DSXchange: DataStage and IBM Websphere Data Integration Forum
View next topic
View previous topic
Add To Favorites
This topic has been marked "Resolved."
Author Message
kashif007
Participant



Joined: 07 Jun 2006
Posts: 207
Location: teaneck
Points: 1840

Post Posted: Wed May 07, 2008 2:51 pm Reply with quote    Back to top    

DataStage® Release: 7x
Job Type: Parallel
OS: Unix
Hi

I want to achieve the following logic in my job:

Input Data:

Col1 Col2
A Value1
A Value2
A Value3
B Value4
B Value5
C Value6
C Value7
C Value8
C Value9

Output Data:

Col1 col2 col3 col4 col5
A Value1 Value2 Value3
B Value4 Value5
C Value6 Value7 Value8 Value9

I tried to do vertical pivot using Transfomer but was not successfull. Can anyone tell me how can I achieve this logic.
Thanks

_________________
Regards
Kashif Khan
ray.wurlod

Premium Poster
Participant

Group memberships:
Premium Members, Inner Circle, Australia Usergroup, Server to Parallel Transition Group

Joined: 23 Oct 2002
Posts: 40572
Location: Melbourne, Australia
Points: 226407

Post Posted: Wed May 07, 2008 4:08 pm Reply with quote    Back to top    

Partition and sort by the key column, and generate a key change column in the Sort stage.

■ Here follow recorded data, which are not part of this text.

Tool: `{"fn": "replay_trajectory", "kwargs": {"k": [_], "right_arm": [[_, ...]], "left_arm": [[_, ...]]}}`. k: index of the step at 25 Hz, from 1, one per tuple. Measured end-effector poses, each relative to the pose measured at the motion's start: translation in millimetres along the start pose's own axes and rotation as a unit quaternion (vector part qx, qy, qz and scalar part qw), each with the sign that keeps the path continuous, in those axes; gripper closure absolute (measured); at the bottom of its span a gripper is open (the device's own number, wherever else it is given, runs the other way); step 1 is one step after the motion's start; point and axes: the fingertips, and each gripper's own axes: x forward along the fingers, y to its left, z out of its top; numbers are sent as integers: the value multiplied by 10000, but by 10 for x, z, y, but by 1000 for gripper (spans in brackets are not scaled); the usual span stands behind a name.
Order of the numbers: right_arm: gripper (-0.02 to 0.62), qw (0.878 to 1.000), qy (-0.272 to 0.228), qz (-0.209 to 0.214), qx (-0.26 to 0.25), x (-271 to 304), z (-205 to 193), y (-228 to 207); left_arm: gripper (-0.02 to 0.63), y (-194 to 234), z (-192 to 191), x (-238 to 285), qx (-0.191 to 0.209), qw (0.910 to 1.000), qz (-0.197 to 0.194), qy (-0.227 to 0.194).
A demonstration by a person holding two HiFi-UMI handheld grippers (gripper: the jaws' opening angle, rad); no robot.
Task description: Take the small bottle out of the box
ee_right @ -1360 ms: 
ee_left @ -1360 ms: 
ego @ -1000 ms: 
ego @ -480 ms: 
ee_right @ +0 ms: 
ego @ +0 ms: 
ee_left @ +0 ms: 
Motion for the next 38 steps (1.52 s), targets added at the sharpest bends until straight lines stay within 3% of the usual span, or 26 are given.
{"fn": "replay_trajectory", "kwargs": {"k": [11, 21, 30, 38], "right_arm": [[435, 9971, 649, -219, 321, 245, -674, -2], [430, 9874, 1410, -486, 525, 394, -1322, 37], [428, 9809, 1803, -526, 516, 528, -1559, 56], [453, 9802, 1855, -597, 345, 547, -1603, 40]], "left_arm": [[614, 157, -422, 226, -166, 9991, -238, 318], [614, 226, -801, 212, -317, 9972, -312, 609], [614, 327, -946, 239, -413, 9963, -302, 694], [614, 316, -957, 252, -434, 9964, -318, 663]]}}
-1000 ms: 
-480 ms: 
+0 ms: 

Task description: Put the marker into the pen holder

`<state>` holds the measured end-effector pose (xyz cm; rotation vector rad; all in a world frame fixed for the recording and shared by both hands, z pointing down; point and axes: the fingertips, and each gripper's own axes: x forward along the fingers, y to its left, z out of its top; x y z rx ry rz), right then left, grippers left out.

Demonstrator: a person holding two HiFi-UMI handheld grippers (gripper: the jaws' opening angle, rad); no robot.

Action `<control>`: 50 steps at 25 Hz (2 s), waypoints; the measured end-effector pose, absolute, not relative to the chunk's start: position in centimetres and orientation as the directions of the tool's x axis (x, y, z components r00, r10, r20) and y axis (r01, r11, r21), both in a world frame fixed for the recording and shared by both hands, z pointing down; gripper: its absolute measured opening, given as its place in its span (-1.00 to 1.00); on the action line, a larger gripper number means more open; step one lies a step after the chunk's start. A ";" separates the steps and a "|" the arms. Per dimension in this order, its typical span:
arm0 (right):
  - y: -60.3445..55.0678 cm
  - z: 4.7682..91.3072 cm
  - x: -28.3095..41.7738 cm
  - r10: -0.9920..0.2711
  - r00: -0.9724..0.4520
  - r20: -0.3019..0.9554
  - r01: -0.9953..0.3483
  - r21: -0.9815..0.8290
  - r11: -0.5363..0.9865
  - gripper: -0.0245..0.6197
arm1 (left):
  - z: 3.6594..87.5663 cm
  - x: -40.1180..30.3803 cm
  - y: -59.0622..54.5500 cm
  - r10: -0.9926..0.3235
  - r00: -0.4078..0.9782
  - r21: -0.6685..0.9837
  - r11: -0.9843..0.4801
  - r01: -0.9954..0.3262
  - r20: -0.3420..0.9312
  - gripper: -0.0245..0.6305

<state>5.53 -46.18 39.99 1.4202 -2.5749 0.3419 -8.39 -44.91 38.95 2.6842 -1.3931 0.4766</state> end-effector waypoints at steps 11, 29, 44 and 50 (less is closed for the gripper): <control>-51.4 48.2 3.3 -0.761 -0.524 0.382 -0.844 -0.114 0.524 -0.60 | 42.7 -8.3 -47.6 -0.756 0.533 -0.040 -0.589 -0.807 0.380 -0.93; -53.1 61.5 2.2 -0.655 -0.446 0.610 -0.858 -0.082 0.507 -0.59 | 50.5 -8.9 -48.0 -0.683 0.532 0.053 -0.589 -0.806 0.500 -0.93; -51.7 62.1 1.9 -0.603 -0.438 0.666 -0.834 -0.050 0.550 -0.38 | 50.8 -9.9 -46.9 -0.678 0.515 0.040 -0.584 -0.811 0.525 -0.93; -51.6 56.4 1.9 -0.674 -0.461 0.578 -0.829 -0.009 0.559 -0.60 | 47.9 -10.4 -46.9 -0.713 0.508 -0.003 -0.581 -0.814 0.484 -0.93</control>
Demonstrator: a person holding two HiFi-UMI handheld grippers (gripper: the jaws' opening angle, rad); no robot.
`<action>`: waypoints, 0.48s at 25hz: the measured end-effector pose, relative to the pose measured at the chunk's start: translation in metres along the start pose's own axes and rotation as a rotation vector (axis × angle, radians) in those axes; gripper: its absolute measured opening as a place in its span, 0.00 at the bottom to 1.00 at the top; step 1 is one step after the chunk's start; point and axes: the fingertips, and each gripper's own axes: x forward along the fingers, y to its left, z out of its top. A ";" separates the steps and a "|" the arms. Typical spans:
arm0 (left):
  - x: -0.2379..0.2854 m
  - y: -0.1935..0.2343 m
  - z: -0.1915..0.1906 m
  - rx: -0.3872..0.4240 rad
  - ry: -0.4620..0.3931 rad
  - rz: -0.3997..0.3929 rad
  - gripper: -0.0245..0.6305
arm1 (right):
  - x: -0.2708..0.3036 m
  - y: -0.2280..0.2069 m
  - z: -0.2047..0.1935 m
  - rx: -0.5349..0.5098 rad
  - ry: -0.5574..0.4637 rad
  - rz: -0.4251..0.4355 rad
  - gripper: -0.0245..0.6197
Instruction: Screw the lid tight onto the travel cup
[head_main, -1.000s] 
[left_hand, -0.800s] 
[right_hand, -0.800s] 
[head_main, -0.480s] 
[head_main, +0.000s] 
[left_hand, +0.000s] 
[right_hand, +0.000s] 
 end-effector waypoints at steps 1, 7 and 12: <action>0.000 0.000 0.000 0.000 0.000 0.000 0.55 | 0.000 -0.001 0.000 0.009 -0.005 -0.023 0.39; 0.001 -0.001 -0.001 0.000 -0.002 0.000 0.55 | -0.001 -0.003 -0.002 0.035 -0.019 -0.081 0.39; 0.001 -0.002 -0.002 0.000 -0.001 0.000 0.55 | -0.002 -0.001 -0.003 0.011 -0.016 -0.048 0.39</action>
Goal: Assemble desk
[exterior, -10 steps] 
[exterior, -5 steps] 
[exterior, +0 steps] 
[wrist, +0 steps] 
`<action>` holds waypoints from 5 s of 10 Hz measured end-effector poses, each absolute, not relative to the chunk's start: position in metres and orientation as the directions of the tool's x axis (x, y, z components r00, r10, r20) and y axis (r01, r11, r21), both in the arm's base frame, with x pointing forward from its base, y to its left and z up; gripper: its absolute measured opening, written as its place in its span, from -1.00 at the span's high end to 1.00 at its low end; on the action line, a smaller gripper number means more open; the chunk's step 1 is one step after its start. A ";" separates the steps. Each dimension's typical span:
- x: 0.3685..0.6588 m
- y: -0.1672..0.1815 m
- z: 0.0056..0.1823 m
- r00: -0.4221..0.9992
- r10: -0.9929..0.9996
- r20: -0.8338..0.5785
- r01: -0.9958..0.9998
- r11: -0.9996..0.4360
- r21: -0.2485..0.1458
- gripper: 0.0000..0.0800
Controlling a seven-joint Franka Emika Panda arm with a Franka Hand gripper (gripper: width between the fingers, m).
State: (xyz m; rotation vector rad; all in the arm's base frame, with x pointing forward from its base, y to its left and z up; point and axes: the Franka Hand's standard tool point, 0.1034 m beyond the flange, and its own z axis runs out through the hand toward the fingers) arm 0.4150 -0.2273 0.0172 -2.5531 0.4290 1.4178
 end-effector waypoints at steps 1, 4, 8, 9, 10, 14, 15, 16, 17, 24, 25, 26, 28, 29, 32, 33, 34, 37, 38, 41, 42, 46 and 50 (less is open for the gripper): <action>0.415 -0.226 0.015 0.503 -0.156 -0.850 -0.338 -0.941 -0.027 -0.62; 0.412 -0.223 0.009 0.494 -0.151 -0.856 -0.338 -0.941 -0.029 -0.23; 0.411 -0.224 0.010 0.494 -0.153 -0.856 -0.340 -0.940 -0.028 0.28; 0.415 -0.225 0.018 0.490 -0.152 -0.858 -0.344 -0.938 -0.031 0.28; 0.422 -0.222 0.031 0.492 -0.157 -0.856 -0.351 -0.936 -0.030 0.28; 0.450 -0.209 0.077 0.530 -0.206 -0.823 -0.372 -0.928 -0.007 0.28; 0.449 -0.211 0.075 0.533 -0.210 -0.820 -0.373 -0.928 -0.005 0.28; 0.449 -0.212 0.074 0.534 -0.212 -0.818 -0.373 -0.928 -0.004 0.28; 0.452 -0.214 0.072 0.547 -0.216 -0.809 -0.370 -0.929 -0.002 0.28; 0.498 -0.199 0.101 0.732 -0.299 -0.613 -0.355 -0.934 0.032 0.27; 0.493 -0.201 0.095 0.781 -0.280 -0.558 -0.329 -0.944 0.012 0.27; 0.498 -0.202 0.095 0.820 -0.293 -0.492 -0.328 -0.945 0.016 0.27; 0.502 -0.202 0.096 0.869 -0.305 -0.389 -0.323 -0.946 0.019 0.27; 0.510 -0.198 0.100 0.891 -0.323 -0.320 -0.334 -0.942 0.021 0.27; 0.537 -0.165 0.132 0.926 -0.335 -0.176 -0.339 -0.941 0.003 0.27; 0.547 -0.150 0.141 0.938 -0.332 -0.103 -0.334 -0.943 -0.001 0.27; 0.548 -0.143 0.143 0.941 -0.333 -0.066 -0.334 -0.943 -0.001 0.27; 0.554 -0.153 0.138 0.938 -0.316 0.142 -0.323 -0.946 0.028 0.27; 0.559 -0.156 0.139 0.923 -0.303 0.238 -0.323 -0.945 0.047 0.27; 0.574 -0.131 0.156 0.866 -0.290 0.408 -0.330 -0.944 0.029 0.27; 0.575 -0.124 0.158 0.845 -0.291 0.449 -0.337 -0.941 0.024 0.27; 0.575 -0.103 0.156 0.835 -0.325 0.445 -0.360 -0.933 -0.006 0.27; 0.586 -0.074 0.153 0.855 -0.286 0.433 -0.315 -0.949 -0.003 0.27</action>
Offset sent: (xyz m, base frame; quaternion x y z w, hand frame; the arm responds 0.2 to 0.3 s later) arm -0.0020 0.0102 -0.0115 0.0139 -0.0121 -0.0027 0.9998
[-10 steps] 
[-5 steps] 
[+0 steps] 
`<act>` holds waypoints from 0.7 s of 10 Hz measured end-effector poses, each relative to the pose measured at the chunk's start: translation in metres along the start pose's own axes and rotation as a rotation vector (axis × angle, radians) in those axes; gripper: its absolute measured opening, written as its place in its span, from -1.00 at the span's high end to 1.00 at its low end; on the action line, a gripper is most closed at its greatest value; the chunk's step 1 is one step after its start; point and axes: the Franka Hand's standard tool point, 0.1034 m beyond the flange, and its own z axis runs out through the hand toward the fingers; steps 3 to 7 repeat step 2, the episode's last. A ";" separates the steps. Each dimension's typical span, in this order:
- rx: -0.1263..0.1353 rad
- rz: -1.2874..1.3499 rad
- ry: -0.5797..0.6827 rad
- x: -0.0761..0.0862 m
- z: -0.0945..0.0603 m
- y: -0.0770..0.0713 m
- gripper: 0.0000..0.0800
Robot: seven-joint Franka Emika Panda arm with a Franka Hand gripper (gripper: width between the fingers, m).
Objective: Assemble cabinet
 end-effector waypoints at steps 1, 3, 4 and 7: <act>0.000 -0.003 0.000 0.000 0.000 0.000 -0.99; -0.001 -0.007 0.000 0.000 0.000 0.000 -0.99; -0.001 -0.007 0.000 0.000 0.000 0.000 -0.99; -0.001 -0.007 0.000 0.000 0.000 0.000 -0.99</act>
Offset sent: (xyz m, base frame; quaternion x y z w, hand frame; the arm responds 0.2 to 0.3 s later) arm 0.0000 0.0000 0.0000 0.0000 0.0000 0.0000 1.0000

Downstream of that, accumulate your list of non-key columns in stage variables, initializing to null on key c ...

_________________
Zenith Solutions (Australia) Pty Ltd
-- from obscurity to clarity
Rate this response:  
wahi80
Participant



Joined: 07 Feb 2008
Posts: 141

Points: 1260

Post Posted: Wed May 07, 2008 4:37 pm Reply with quote    Back to top    

Another workaround could be to write a query to convert the columns to rows
Rate this response:  
Not yet rated
kashif007
Participant



Joined: 07 Jun 2006
Posts: 207
Location: teaneck
Points: 1840

Post Posted: Wed May 07, 2008 5:53 pm Reply with quote    Back to top    

I did as you said Ray. But your process only removes the duplicates. But I still can't figure out how do I convert the vertical rows into horizontal columns.

_________________
Regards
Kashif Khan
Rate this response:  
Not yet rated
jhmckeever



Group memberships:
Premium Members

Joined: 14 Jul 2005
Posts: 233
Location: Melbourne, Australia
Points: 2424

Post Posted: Wed May 07, 2008 6:38 pm Reply with quote    Back to top    

Quote:
... accumulate your list of non-key columns in stage variables, initializing to null on key change.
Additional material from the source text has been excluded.